Franck Gaudichaud : Peux-tu présenter en quelques mots Libres del Sur et son histoire ?
MA : Le mouvement Libres del Sur est une organisation qui apparaît publiquement la première semaine d’avril de l’année 2012. C’est un outil anticapitaliste en construction, qui a pour horizon la révolution socialiste. Durant sa courte existence il a, tour à tour, abordé la lutte écosocialiste, féministe et internationaliste. Il se situe au sein des combats du pouvoir populaire, impulsant « l’autre éducation », pour forger par en bas une autre société. En moins de deux ans, Libres del Sur a grandi au niveau national se trouvant présent dans une grande partie des régions du pays. Aujourd’hui, il va vers son premier congrès national.
FG : Comment comprendre l’importance de l’abstention électorale lors des dernières élections et comment défendre, depuis la gauche, ce que tu as appelé « l’abstention tumultueuse » ?
MA : Les forts niveaux d’abstention aux élections de 2012 et 2013 sont une expression de plus de la crise de légitimité du modèle actuel de société et de sa démocratie néolibérale. Plus de 56 % des Chiliens et des Chiliennes ont décidé de ne pas participer aux deux dernières élections, une grande partie correspondant à une abstention passive et silencieuse très difficile à interpréter, au-delà du mécontentement évident de la société contre une classe politique nationale discréditée. Pour ma part, j’ai parlé à deux reprises d’une nécessaire « abstention tumultueuse » à des moments bien particuliers : juste avant les élections primaires du 30 juin 2013 et lors du deuxième tour des présidentielles le 15 décembre 2013.
Le dénominateur commun de ces deux élections a été la participation exclusive des deux faces du tandem politique chilien : la droite et la « Nouvelle majorité » (ex-Concertación). Pour autant, l’abstention en elle-même est un simple reflet de la crise politique actuelle, qui devient finalement une donnée statistique parmi d’autres. Cependant, l’appel à une « abstention tumultueuse » aux élections où il n’y a que des candidatures qui soutiennent le modèle néolibéral est un acte politique de proposition-protestation.
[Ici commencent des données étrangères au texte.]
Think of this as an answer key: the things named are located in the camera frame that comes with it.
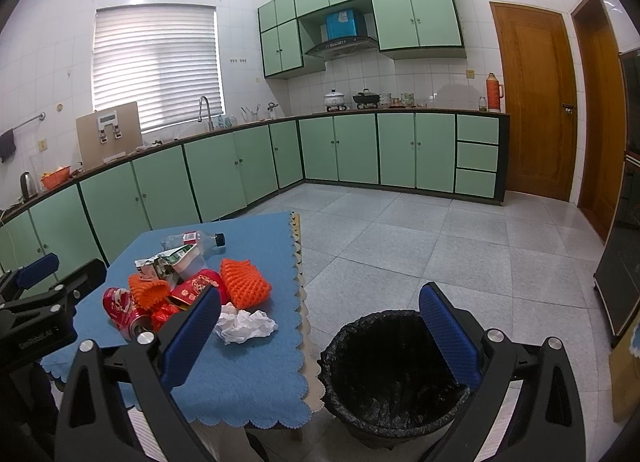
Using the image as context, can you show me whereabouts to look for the crushed red soda can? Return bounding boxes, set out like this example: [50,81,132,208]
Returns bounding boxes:
[102,288,152,342]

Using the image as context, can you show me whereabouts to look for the green white milk carton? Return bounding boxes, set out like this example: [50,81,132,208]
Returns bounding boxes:
[134,245,202,281]

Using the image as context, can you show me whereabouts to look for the red gold paper bag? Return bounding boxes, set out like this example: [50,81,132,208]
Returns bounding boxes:
[169,268,230,308]

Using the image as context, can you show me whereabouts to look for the white tissue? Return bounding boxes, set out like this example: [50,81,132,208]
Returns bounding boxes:
[214,303,278,345]

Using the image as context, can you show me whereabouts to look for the clear plastic bottle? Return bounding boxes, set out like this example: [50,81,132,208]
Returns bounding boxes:
[160,231,227,255]

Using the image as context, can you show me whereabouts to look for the orange foam fruit net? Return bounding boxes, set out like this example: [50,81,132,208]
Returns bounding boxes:
[220,258,271,309]

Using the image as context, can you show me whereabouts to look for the red plastic bag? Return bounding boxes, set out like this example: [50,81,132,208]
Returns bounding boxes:
[150,300,181,332]

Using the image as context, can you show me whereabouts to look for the white blue paper cup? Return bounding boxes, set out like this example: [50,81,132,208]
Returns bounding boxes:
[174,248,207,281]

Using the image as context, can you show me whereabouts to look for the black trash bin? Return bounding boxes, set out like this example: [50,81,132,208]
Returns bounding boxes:
[318,309,471,449]

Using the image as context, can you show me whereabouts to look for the blue felt table mat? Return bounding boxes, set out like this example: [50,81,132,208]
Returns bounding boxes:
[41,212,312,430]

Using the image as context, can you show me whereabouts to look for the steel kettle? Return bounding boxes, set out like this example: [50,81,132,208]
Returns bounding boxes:
[20,170,39,202]

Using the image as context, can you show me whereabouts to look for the cardboard box on floor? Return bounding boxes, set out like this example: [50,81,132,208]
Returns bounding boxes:
[608,319,640,423]

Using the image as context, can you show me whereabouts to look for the orange basin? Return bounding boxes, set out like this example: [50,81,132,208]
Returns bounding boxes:
[41,165,70,190]

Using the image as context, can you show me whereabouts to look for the dark hanging towel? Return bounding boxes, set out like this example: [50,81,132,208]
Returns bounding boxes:
[0,128,16,163]

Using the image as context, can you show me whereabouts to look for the cardboard box on counter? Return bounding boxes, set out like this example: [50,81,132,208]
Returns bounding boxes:
[76,102,142,170]

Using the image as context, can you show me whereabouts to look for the black cabinet at right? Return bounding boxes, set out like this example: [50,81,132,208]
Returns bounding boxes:
[594,49,639,346]

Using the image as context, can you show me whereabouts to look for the chrome faucet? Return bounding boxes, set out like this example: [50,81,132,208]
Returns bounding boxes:
[198,96,215,132]

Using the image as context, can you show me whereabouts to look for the white window blinds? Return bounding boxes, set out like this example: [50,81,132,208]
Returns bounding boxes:
[91,4,226,133]

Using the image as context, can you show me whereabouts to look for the green lower cabinets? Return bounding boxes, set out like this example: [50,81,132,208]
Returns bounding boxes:
[1,109,510,277]

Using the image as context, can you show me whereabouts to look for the green cabinets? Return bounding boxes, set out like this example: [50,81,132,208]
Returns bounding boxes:
[258,0,466,78]
[1,109,510,277]

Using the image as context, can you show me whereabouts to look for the white pot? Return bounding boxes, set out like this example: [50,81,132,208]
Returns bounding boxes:
[323,88,347,112]

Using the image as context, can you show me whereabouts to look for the range hood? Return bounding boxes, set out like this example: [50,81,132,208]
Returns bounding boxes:
[306,36,380,61]

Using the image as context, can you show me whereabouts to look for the orange thermos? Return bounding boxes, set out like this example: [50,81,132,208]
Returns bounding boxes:
[486,72,503,112]

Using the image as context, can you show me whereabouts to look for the wooden door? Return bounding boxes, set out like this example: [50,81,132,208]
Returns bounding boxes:
[490,2,577,201]
[572,0,626,240]

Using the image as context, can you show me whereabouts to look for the blue box above hood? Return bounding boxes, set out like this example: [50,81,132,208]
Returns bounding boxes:
[326,9,367,40]

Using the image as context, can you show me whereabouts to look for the green upper cabinets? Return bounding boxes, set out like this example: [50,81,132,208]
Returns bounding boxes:
[258,0,466,78]

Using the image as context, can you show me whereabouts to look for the wall towel bar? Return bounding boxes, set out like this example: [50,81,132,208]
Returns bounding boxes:
[12,112,47,132]
Il s’agit de ne pas attendre les résultats de la « fête démocratique libérale » à la maison, et d’utiliser ce moment pour augmenter les niveaux d’illégitimité de notre « démocratie », à travers des actions directes tumultueuses et médiatiques.
FG : Comment analyser l’intégration du Parti Communiste à la Nouvelle majorité et ses effets politiques à court et à long terme ?
MA : L’intégration de l’organisation politique la plus ancienne du Chili à « la nouvelle majorité » peut être analysée à partir de trois points de vue. Un point de vue historique : à différents moments de l’histoire, les communistes chiliens ont fait partie de coalitions larges cohabitant avec des secteurs situés hors de la gauche. Cela correspondait à leur politique classique de « révolution démocratique bourgeoise » et « par étapes ». Un autre point de vue est celui de la « solution pragmatique » donnée à l’ostracisme politique institutionnel qu’ils ont subi pendant 36 ans. Pour les communistes, l’action parlementaire est fondamentale et ils ont parié sur la négociation avec l’ex-Concertation et la Nouvelle majorité en 2013 pour avoir des sièges assurés au Parlement. Aujourd’hui, ils ont ainsi obtenu 6 députés. Le troisième point de vue est l’affinité réelle qu’ils ont avec l’offre progressiste programmatique du nouveau gouvernement Bachelet, qui s’adapte assez bien à leur style conservateur de gauche.
Le PC chilien dans sa politique historique de collaboration est toujours sorti perdant. Son pragmatisme politique lui a déjà apporté une perte de prestige dans le monde social et sa récente décision de participer au gouvernement néolibéral de Michelle Bachelet l’empêche de faire partie des luttes populaires et citoyennes à venir. Cala le destine à être la queue de la comète de la Nouvelle Majorité, tout en étant inséré dans un appareil institutionnel (le parlement) assez lucratif.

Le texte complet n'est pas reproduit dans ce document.